Rich sources of copper include :
- Oyster – Oysters are a strong copper supply, supplying 7.6 mg per 3.5 ounces (100 grams)—or 844% of the RDA. This low-calorie shellfish also contains a high concentration of calcium, selenium, and vitamin B12.
- Nuts and Seeds – Almonds, cashews, and sesame seeds, in particular, are strong sources of copper.1 ounce (28 grams) of almonds or cashews have 33 percent and 67 percent of the RDA respectively. A sesame seed tablespoon (9 grams) contains 44 percent of RDA.
- Liver – Liver is a very nourishing meal. One slice of calf liver (67 grams) gives you 10.3 mg of copper — a whopping 1.144 percent of RDA.

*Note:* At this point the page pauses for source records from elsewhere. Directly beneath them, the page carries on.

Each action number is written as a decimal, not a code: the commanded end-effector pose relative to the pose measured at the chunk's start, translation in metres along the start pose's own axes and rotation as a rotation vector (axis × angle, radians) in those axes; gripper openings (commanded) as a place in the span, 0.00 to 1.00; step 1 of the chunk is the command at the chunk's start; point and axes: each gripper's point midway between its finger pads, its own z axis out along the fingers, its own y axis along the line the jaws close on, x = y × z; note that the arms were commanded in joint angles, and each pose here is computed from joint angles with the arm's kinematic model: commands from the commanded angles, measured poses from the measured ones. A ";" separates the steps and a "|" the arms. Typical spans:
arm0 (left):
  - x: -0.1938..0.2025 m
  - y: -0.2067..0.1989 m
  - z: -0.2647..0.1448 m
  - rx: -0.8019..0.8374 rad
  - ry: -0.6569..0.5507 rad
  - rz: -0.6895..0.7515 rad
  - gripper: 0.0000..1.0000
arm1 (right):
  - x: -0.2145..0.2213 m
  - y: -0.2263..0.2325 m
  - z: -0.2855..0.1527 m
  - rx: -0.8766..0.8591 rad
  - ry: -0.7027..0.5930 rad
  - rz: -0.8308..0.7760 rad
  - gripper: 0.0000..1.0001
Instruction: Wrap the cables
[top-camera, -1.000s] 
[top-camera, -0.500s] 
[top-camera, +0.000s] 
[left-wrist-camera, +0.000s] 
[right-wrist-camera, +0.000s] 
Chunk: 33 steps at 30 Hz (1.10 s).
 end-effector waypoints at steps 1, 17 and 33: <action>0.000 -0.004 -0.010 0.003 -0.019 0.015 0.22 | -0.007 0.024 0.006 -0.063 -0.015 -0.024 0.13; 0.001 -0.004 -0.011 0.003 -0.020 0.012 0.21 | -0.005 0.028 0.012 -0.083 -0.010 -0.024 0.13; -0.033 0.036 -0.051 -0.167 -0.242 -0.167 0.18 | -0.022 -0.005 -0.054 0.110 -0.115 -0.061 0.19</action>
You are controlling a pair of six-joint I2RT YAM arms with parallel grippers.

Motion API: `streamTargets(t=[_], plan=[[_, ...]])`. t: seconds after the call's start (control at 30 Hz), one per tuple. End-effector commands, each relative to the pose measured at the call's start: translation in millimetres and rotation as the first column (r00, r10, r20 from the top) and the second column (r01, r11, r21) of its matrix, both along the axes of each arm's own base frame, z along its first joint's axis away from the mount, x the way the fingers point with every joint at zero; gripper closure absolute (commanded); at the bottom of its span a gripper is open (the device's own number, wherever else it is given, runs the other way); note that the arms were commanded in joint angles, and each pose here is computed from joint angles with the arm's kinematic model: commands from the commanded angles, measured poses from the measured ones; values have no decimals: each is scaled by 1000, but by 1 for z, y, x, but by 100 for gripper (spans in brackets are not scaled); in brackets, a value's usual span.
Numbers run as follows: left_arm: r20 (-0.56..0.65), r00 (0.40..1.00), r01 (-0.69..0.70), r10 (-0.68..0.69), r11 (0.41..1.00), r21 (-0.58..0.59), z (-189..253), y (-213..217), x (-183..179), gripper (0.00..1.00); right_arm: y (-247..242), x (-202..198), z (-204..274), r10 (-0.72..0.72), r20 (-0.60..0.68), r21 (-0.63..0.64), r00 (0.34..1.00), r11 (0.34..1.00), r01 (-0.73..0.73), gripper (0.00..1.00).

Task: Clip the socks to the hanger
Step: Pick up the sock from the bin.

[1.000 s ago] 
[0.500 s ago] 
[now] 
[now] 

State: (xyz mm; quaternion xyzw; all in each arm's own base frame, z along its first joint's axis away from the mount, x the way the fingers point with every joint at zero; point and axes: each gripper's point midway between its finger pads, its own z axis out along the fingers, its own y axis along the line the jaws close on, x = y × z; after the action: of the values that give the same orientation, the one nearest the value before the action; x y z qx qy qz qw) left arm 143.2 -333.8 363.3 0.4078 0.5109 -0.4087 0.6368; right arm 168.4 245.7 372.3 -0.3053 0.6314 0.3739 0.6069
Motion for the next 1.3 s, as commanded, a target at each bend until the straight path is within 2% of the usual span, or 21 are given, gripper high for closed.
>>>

- Mushroom – Shiitake mushrooms (15 grams) contain 44 calories, 2 grams of fiber, and a variety of nutrients including selenium, manganese, zinc, folate, and B1, B5, B6, and D vitamins. That volume also comprises 89 percent of the copper RDA.
- Spirulina – Spirulina is super nutritious. A single teaspoon (7 grams) supplies copper with 44 percent of the RDA.
- Lobster – Lobsters are robust, large shellfish that live on the seabed. It is a very strong supply of copper. A lobster serving of 3 ounces (85 grams) produces a whopping 178 percent RDA.
- Dark Chocolate – Dark chocolate contains vitamins, antioxidants, and various nutrients in it. A dark chocolate bar weighing 3.5 ounces (100 grams) contains 200 percent of the RDA for copper.
- Leafy Green – Many leafy greens have large quantities of copper in them. Leafy greens such as Swiss chard and spinach are extremely nutritious additions to your diet which raise copper. Cooked Swiss chard supplies copper in a single cup (173 grams) with 33 percent of the RDA. A cup (180 grams) of cooked spinach also contains 33% of the RDA.
Some other sources of copper include black paper, yeast, potato, and whole grains. Eating a well-balanced diet will allow you to satisfy your daily copper requirements.
Deficiency of Copper
Failure to consume enough copper can ultimately result in deficiency, which can be harmful. Many causes of copper deficiency include celiac disease, the surgery that affects the digestive tract, and absorbs too much zinc, as zinc competes with copper for absorption.
Some important sign and symptoms of copper are :
- Weak bones
- Fatigue and weakness
- Sensitivity to cold
- Frequent illness
- Hard to walk properly
- Vision loss
- Pale hair and grey hair
Copper is a popular micronutrient. Deficiency is causing major health problems but it is very rare. Genetic defects in the transport proteins induce deficiency conditions more frequently than a low-copper diet. There’s copper available so it can’t get into cells.
Overdose and Toxicity of Copper
Too much copper can cause toxicity to the copper, which is a form of metal poisoning. Acute copper poisoning is an uncommon occurrence, generally related to the unintended ingestion of copper nitrate or copper sulfate solutions, which should be kept out of easy reach at home.
Toxicity of copper can cause :
- Stomach pain
- Blood in vomiting
- Kayser-Fleischer rings
- Kidney failure
- Brain damage
- Thyroid issue
- Liver failure
Causes of Copper toxicity may include :
- Too much copper in drinking water
- Cooking in copper pots
- Exposure of contaminants of the high copper content
- Too much supplementation
The Tolerable Upper Limit (ULs) for the different age group is :
- 1-3 years – 1000 mcg
- 4-8 years – 3000 mcg
- 9-13 years – 5000 mcg
- 13-18 years – 8000 mcg
- Above 18 years – 10000 mcg
In infants, the only sources of copper should be breast milk, water, and food.